WHAT NEEDS TO BE DONE: In your copy of the data, include no pictures and alter nothing else.

# # # # #

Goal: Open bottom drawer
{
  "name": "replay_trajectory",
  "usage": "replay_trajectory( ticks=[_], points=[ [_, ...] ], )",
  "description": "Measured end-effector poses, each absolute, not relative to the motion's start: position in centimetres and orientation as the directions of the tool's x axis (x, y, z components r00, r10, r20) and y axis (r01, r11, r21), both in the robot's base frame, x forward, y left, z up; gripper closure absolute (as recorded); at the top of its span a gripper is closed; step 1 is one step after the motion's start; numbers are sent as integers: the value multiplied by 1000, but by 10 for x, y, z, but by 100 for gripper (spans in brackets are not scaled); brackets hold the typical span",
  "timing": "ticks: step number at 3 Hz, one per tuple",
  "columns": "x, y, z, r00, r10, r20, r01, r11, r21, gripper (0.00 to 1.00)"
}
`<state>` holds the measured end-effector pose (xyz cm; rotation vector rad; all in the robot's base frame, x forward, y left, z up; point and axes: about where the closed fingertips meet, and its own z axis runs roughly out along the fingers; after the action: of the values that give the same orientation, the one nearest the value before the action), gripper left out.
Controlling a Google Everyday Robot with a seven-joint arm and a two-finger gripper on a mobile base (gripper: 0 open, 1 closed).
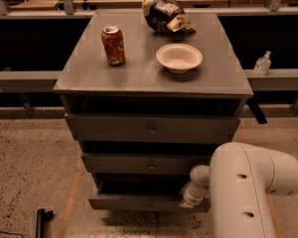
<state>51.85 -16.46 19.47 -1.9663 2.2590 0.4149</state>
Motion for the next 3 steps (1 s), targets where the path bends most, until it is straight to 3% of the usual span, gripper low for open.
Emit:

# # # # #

SOLUTION FOR THIS PROBLEM:
Goal: Open bottom drawer
{
  "name": "replay_trajectory",
  "usage": "replay_trajectory( ticks=[_], points=[ [_, ...] ], )",
  "description": "Measured end-effector poses, each absolute, not relative to the motion's start: position in centimetres and orientation as the directions of the tool's x axis (x, y, z components r00, r10, r20) and y axis (r01, r11, r21), both in the robot's base frame, x forward, y left, z up; gripper closure absolute (as recorded); at the top of its span a gripper is closed; step 1 is one step after the motion's start; numbers are sent as integers: the value multiplied by 1000, but by 10 for x, y, z, but by 100 for gripper (spans in brackets are not scaled); brackets hold the typical span",
  "timing": "ticks: step number at 3 Hz, one per tuple",
  "columns": "x, y, z, r00, r10, r20, r01, r11, r21, gripper (0.00 to 1.00)"
}
`<state>` holds the measured end-effector pose (xyz cm; rotation vector rad; all in the robot's base frame, x forward, y left, z up; point and axes: about where the closed fingertips meet, and its own z axis runs roughly out along the fingers; after the action: of the values that give the same orientation, the one nearest the value before the action), gripper left out.
Controlling a Google Everyday Robot with a seven-joint arm and a two-finger gripper on a mobile base (gripper: 0 open, 1 closed).
<state>51.85 -16.46 19.47 -1.9663 2.2590 0.4149</state>
Motion for the next 3 steps (1 s), targets where the path bends most, until it is straight to 3% of the usual span, gripper low for open.
Emit:

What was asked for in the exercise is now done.